Recuperamos a trece, rechazamos a cinco y los otros siguen prófugos. Los
matarán cuando los encuentren y lo sabes. Seguí creyendo en ti... ¿Jefe?
—Ahora disparó a cincuenta y cuatro —respondió el de seguridad
a su lado—.
Escaparon veintiocho, el resto está en cuarentena, serán reconectados a la Virtuality en un mes o dos. Estamos
buscando a los que huyeron.
—Tengo que rechazarte, Dante —continuó el director—. No puedo confiar de
nuevo en ti. Y no necesito la aprobación de nadie. Le perforaste el pulmón y
diafragma a tu padre y el estado lo rechazó. Tu madre se suicidó hace un año.
Es una pena pero… Jefe, hágalo… rechácelo.
El
jefe disparó a través de la célula, se aseguró de que Dante estuviera muerto y
alcanzó al director en el pasillo.
—¿Qué haremos con Alberto Purcel? —preguntó el jefe.
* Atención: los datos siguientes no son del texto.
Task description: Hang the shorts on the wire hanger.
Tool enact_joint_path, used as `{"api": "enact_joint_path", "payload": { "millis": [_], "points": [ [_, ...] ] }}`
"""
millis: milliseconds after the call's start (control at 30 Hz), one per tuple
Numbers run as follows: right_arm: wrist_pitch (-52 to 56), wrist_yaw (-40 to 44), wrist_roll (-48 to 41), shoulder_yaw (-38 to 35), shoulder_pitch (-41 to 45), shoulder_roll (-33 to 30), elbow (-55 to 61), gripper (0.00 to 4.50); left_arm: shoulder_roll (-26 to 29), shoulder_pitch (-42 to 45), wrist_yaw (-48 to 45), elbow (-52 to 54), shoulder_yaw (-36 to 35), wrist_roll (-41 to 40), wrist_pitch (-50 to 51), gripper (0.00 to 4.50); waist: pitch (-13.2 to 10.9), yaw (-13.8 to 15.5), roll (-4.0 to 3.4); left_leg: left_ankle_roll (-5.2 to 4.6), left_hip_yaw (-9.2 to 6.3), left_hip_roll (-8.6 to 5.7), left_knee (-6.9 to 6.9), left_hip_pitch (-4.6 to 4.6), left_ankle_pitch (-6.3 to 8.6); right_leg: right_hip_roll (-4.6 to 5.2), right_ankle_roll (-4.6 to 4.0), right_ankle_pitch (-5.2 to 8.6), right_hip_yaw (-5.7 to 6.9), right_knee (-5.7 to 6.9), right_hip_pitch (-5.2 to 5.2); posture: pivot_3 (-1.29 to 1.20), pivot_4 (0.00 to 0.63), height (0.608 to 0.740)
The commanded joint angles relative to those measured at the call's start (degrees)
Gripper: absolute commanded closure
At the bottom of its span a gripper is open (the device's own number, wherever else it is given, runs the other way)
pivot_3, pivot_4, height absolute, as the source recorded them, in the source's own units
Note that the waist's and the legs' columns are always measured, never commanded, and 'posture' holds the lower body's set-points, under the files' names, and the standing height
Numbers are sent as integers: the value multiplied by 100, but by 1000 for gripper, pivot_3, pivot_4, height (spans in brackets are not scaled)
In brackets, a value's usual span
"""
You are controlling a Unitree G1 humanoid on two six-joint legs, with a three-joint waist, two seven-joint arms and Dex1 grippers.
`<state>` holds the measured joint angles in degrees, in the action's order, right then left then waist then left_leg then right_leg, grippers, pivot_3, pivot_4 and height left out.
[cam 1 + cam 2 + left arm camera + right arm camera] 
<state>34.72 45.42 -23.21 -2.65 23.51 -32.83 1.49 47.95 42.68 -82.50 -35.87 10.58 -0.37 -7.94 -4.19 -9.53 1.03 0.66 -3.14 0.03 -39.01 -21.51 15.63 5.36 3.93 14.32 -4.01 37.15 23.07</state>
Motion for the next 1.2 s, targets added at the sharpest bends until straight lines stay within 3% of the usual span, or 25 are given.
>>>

—Veamos. ¿Avanzó algo con su proyecto
de ley? —se
acercaron a la célula de Purcel. El chico se veía agitado y su cara se contraía
de dolor.
—No mucho. Se supone que debería
alcanzarlo al entrar a la universidad virtual. Dentro de siete meses —respondió el Jefe y
desplegó la pantalla que mostraba la proyección de la Virtuality de Alberto. Lo habían rescatado, lo llevaban al
hospital. El director presionó el botón de diagnóstico y al leer el resultado
frunció el ceño.
—Es una lástima. Cuadriplejia crónica.
No volverá a moverse. Habrá que rechazarlo.
El
jefe sacó su arma de nuevo.
—No sea bruto —dijo el director deteniendo a su
subordinado—,
él si tiene padres. Tengo que hacer todo
el trámite.
Se
encerró en su despacho. Nada más entrar vio el cuadro…Attack at dawn. Como impulsor del programa Virtuality, el padre de Dante había hecho ese cuadro en donación. A
la junta de gobierno le pareció muy provocativo pero no podían rechazarlo. Así
que el director lo colgó en su despacho. Le dio un escalofrío al ver la ironía
en el asunto. El padre de Dante había promulgado la ley de rechazo para los
inválidos y parásitos de la sociedad. También había diseñado las células de
conexión en las que miles de chicos, que en la vida real habían infringido la
ley, se rehabilitaban sin causar estragos ni gastar mucho presupuesto
gubernamental. Encendió el altavoz y comenzó a sonar O Fortuna de Orff. Pensó el Alberto Purcel. Había violado a cinco
niños y fue sentenciado a Virtuality
al cumplir los quince años. Había sido su mejor experimento, había asimilado
todas las reglas y se comportaba a la altura. Si alguna vez el simulador
detectaba a un niño cerca de Alberto, la célula le daba una pequeña descarga en
los genitales, así relacionaba a los niños con el dolor y no con el placer.
Estaba a punto de lograr que Alberto desarrollara el proyecto de ley pro
eutanasia y ese idiota de Dante lo había echado a perder.
Se
pegó un chute de morfina y se dejó caer en su silla ejecutiva. Tendría que
deshacerse de ese cuadro. Alteraba a los internos.